Darüber hinaus bestimmten die Forscher die Faserbündel der weißen Substanz, die dem Informationsaustausch in diesem Netzwerk zugrunde liegen. Dafür berechneten die Forscher die anatomischen Verbindungen zwischen den aktivierten Gehirnregionen aus den Gehirnbildern der Studienteilnehmer. Die Ergebnisse zeigen klare Evidenz für dorsale und ventrale Pfade in der rechten Hemisphäre: Das ventrale Faserbündel folgt dem mittleren longitudinalen Fasciculus, das dorsale Faserbündel folgt dem Verlauf des Fasciculus arcuatus (AF) beziehungsweise des superioren longitudinalen Fasciculus (SLF). Dieser ist in der linken Hemisphäre bereits als Verbindungsbahn zwischen den Sprachzentren bekannt.

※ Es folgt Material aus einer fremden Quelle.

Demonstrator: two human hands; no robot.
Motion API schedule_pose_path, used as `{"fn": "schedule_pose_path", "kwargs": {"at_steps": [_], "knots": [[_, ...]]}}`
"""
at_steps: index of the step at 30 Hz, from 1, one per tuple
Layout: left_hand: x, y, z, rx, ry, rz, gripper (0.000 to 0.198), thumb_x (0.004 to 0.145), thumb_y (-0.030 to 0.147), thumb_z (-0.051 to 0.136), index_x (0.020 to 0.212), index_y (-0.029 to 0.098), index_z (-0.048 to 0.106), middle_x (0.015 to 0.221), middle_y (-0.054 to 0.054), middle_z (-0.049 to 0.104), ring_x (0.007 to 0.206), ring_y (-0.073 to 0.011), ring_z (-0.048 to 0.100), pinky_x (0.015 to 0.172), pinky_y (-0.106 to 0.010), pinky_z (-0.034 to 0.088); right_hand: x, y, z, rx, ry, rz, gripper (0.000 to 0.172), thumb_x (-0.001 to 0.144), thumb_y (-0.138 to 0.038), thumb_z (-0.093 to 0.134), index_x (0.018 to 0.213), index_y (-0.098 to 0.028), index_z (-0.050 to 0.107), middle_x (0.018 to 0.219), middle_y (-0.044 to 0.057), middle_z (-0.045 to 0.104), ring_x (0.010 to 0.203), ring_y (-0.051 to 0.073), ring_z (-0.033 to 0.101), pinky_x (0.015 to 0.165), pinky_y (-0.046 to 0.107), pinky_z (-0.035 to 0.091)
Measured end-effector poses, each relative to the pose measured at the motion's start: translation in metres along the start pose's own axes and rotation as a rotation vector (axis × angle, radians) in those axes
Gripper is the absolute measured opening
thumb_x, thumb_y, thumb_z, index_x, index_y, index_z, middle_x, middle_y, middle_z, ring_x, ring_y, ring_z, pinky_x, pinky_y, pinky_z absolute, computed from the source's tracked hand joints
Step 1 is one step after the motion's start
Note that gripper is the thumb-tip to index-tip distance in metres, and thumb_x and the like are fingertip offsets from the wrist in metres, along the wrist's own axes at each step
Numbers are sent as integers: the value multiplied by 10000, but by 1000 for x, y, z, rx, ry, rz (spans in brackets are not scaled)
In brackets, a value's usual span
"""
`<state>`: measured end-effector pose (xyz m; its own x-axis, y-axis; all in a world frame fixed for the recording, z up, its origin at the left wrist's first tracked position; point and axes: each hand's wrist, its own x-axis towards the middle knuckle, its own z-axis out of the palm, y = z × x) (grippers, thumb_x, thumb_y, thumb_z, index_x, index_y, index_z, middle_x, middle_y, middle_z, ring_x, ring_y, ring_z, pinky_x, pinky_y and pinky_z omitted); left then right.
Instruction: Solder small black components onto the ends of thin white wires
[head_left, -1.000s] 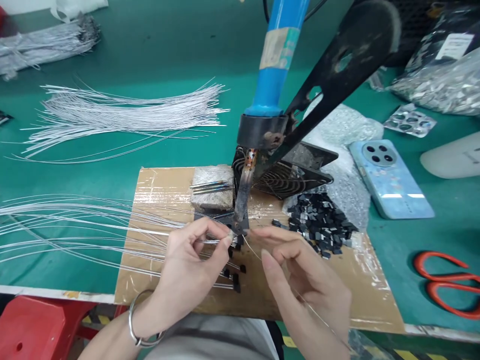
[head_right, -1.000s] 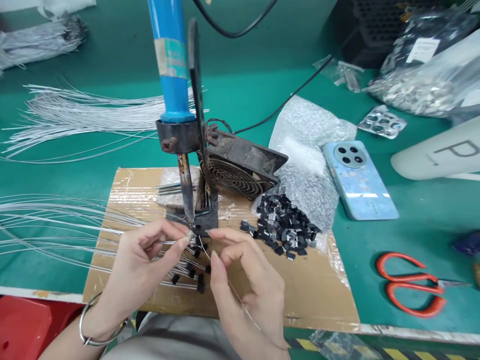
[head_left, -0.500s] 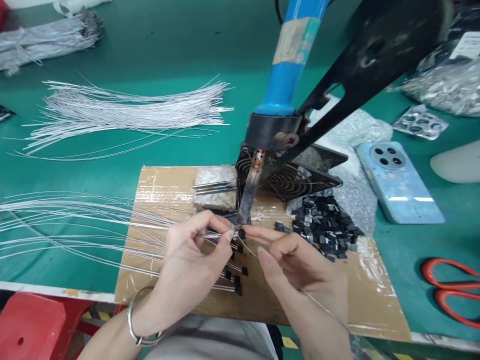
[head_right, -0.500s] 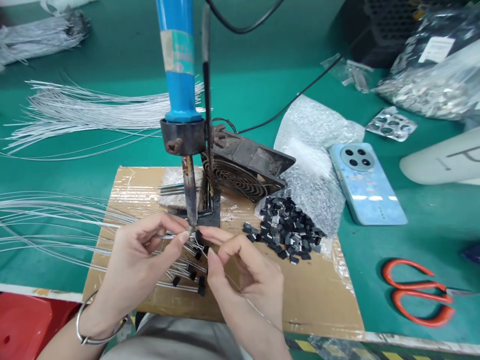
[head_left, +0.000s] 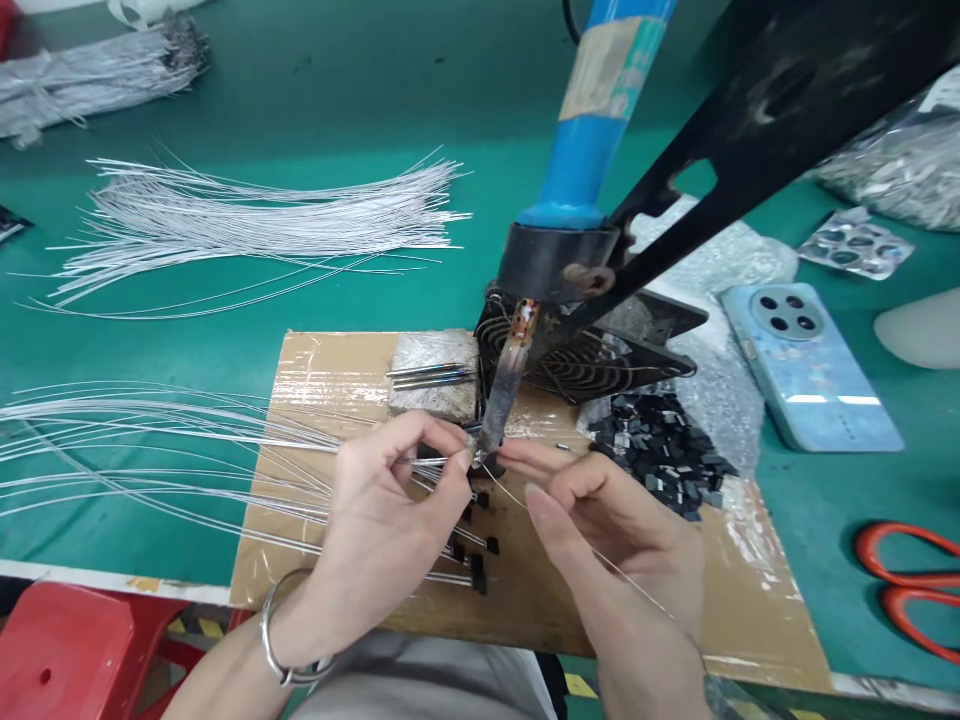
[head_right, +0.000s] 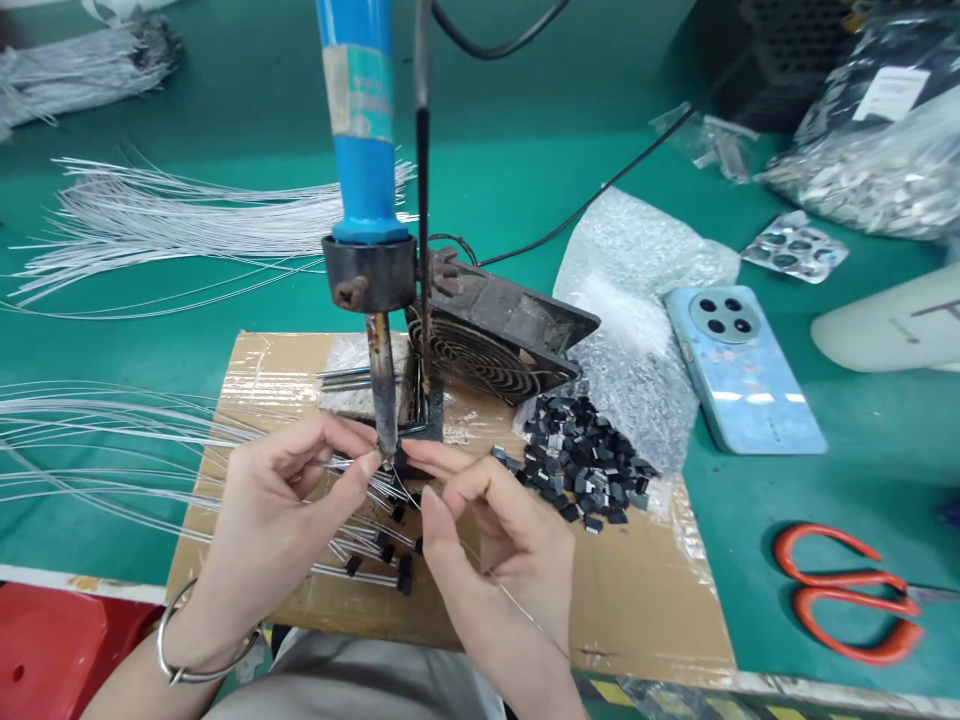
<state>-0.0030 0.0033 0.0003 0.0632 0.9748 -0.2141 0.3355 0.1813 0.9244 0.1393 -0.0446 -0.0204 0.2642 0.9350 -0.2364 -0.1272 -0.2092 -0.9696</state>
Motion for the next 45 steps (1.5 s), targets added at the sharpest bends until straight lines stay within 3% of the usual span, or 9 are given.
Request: {"fn": "schedule_pose_path", "kwargs": {"at_steps": [28, 45], "knots": [[-1, 0, -2, -4, 14, 48, 115, 829, 131, 639, 728, 176, 673, 755, -21, 714, 813, -199, 694, 620, -274, 462, 0, 2, -1, 20, -7, -33, 182, 882, -235, 723, 728, -240, 625, 1122, 43, 781, 1073, 194, 730, 916, 281, 584], [-1, -1, -2, 4, 28, 47, 105, 813, 152, 640, 714, 175, 666, 794, -46, 734, 769, -202, 681, 623, -295, 462, -1, 1, 2, 13, -7, -69, 195, 902, -186, 689, 727, -249, 629, 1091, -6, 786, 1085, 125, 715, 930, 188, 539]]}}
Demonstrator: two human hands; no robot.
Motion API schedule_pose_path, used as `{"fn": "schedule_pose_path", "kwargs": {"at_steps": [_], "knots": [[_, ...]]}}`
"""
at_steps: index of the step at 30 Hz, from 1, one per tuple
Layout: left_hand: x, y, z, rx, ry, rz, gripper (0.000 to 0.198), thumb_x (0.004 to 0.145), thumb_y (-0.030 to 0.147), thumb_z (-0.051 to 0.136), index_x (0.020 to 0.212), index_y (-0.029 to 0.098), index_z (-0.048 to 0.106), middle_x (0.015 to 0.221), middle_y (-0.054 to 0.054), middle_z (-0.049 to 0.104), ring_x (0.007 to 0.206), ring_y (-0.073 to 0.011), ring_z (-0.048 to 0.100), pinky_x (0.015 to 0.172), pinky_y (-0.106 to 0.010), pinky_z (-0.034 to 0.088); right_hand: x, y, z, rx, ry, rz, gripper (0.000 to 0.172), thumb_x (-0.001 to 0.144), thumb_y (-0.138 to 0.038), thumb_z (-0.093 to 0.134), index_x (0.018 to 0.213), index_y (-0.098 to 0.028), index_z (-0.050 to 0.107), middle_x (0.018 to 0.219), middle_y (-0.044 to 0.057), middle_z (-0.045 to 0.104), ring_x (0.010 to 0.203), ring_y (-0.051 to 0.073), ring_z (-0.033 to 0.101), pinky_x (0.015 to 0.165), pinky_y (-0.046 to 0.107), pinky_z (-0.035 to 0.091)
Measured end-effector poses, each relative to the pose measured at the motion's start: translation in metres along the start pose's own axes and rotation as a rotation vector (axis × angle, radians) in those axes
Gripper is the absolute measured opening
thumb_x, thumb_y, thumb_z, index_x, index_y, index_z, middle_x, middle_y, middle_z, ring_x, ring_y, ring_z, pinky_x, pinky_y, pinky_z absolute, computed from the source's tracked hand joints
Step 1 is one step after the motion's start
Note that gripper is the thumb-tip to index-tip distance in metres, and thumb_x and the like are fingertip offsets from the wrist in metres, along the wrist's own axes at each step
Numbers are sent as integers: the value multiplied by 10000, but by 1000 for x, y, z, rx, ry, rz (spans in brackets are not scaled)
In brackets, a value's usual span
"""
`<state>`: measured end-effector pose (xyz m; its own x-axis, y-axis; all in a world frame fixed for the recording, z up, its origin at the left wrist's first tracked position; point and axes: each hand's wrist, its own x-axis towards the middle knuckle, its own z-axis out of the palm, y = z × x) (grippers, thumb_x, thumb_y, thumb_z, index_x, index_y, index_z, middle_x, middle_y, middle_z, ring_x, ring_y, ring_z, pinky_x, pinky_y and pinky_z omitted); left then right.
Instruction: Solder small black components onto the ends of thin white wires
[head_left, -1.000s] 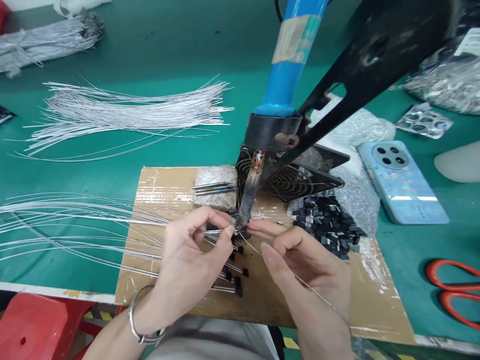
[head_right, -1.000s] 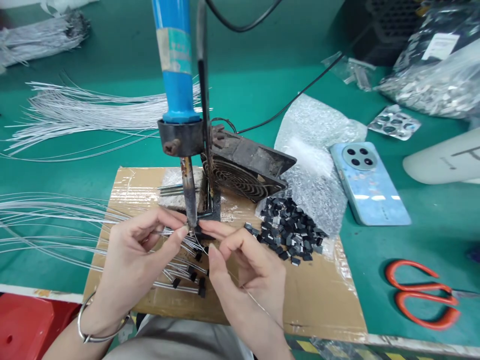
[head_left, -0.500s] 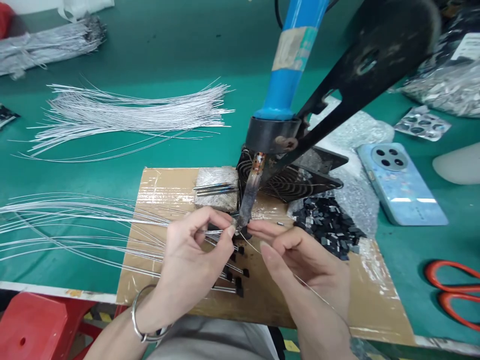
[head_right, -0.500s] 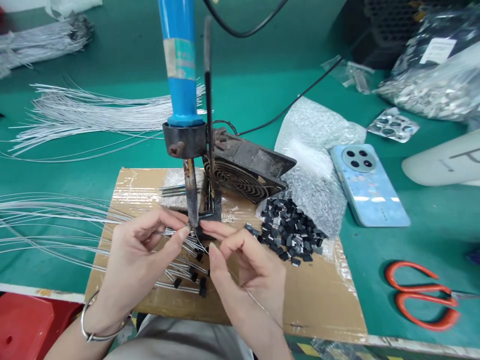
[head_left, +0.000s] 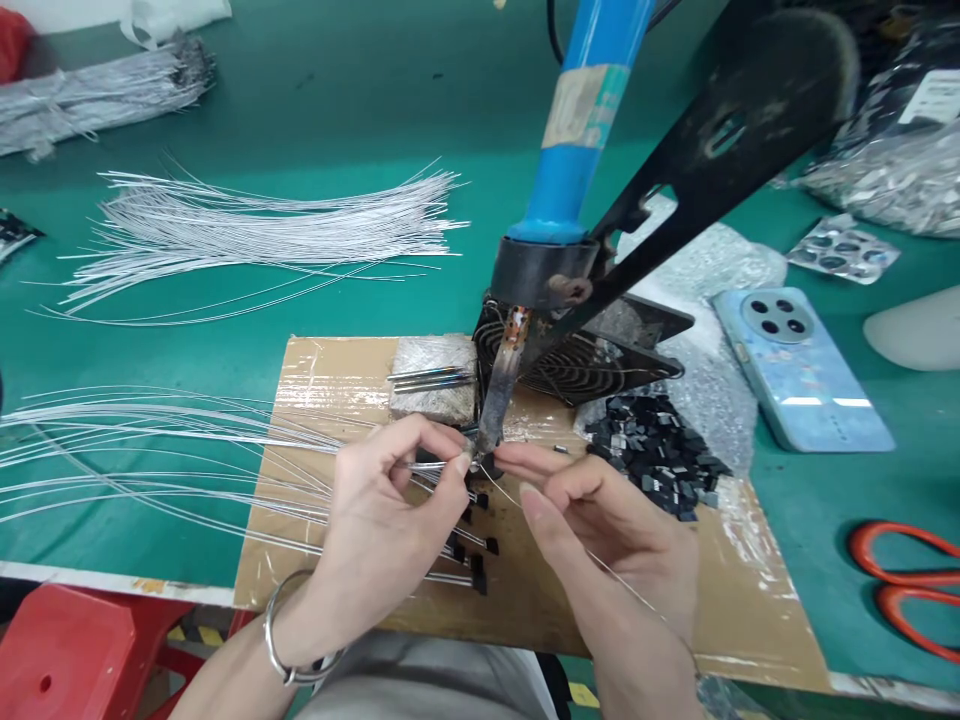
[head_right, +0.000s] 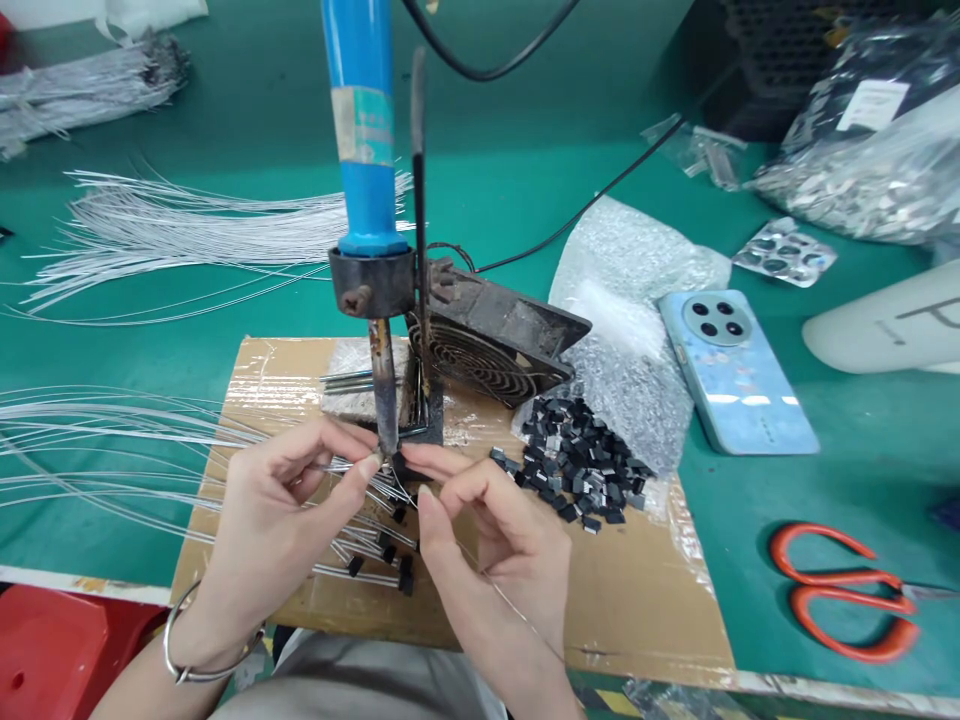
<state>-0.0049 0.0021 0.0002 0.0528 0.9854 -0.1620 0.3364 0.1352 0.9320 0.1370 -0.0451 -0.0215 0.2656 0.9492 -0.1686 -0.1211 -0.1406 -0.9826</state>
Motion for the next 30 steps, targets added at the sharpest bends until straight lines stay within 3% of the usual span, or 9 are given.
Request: {"fn": "schedule_pose_path", "kwargs": {"at_steps": [8, 23, 30], "knots": [[-1, 0, -2, 47, 0, 22, 116, 824, 157, 637, 717, 183, 673, 804, -45, 740, 736, -196, 653, 593, -302, 428, 0, 1, 0, -5, 15, 15, 184, 898, -202, 697, 731, -252, 637, 1088, 3, 785, 1081, 142, 716, 927, 215, 551], [-2, -1, -2, 35, -10, 11, 113, 824, 147, 637, 721, 179, 670, 805, -51, 731, 778, -206, 671, 646, -311, 470, 0, 3, 0, -13, 19, 27, 201, 893, -252, 713, 716, -237, 619, 1088, 41, 779, 1077, 187, 712, 933, 293, 558], [-2, -2, -1, 33, -6, 9, 118, 823, 142, 632, 717, 180, 667, 792, -51, 724, 768, -205, 664, 636, -309, 461, -1, 2, 1, 3, 22, 30, 196, 896, -231, 712, 717, -237, 631, 1085, 27, 783, 1050, 163, 720, 924, 258, 552]]}}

Das Gehirn nimmt den Tonfall einer Sprache also entlang mehrerer Pfade wahr. Im Unterschied zu anderen Signalpfaden für Sprache liegen sie vor allem in der rechten Hirnhälfte. „Vermutlich lassen sich diese Pfade flexibel kombinieren und erfüllen so unterschiedliche Aufgaben. Dadurch kann das Gehirn feine Untertöne in der Stimme des Gegenübers erkennen“, fasst Sammler zusammen.